[[ Collected data, beginning ]]

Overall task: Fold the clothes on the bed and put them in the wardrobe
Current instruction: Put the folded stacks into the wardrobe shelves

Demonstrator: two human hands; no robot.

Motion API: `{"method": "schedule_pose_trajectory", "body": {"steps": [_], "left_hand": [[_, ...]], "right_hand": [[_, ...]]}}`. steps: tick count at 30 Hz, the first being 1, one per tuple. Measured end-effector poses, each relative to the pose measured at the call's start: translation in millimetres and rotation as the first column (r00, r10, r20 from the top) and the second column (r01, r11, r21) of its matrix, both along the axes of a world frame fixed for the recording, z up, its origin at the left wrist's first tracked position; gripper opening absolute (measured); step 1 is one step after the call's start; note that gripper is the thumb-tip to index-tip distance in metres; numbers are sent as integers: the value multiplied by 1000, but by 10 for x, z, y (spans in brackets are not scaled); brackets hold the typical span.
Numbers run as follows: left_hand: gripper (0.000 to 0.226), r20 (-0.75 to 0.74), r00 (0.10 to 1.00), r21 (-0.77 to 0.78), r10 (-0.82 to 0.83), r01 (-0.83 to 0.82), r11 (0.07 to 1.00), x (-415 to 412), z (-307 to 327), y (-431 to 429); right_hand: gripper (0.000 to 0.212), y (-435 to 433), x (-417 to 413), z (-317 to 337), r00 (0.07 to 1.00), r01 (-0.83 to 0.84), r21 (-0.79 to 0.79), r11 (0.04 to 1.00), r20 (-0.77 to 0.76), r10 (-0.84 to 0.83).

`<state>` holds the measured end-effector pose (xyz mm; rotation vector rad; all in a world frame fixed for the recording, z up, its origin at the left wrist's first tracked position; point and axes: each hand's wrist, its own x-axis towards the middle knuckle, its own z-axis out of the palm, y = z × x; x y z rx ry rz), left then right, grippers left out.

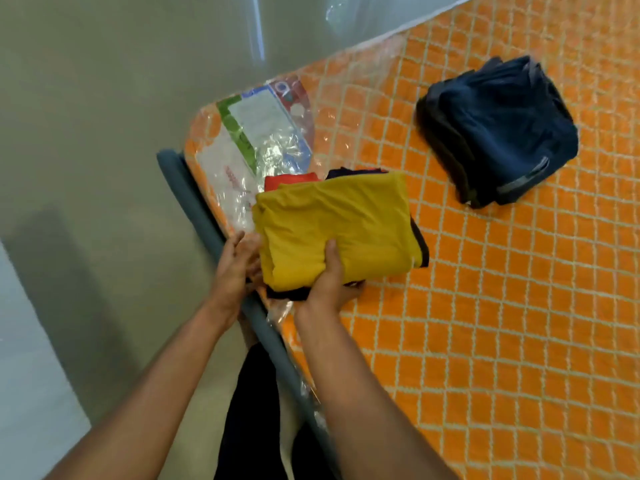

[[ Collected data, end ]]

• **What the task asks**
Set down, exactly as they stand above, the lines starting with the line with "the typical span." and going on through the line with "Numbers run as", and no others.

• **Exercise answer**
Motion API: `{"method": "schedule_pose_trajectory", "body": {"steps": [_], "left_hand": [[_, ...]], "right_hand": [[_, ...]]}}`. steps: tick count at 30 Hz, the first being 1, one per tuple. Measured end-effector poses, each relative to the pose measured at the call's start: translation in millimetres and rotation as the first column (r00, r10, r20 from the top) and the second column (r01, r11, r21) of its matrix, both along the axes of a world frame fixed for the recording, z up, its origin at the left wrist's first tracked position; gripper opening absolute (measured); step 1 is one step after the call's start; note that gripper is the thumb-tip to index-tip distance in metres; numbers are sent as integers: the value multiplied by 1000, but by 10 for x, z, y (spans in brackets are not scaled); brackets hold the typical span.
Numbers run as follows: left_hand: gripper (0.000 to 0.226), r20 (-0.75 to 0.74), r00 (0.10 to 1.00), r21 (-0.77 to 0.78), r10 (-0.82 to 0.83), r01 (-0.83 to 0.82), r11 (0.07 to 1.00), x (-415 to 412), z (-307 to 327), y (-431 to 429); right_hand: gripper (0.000 to 0.212), y (-435 to 433), x (-417 to 413), z (-317 to 337), r00 (0.07 to 1.00), r01 (-0.83 to 0.84), r21 (-0.79 to 0.79), r11 (0.04 to 1.00), r20 (-0.77 to 0.76), r10 (-0.84 to 0.83).

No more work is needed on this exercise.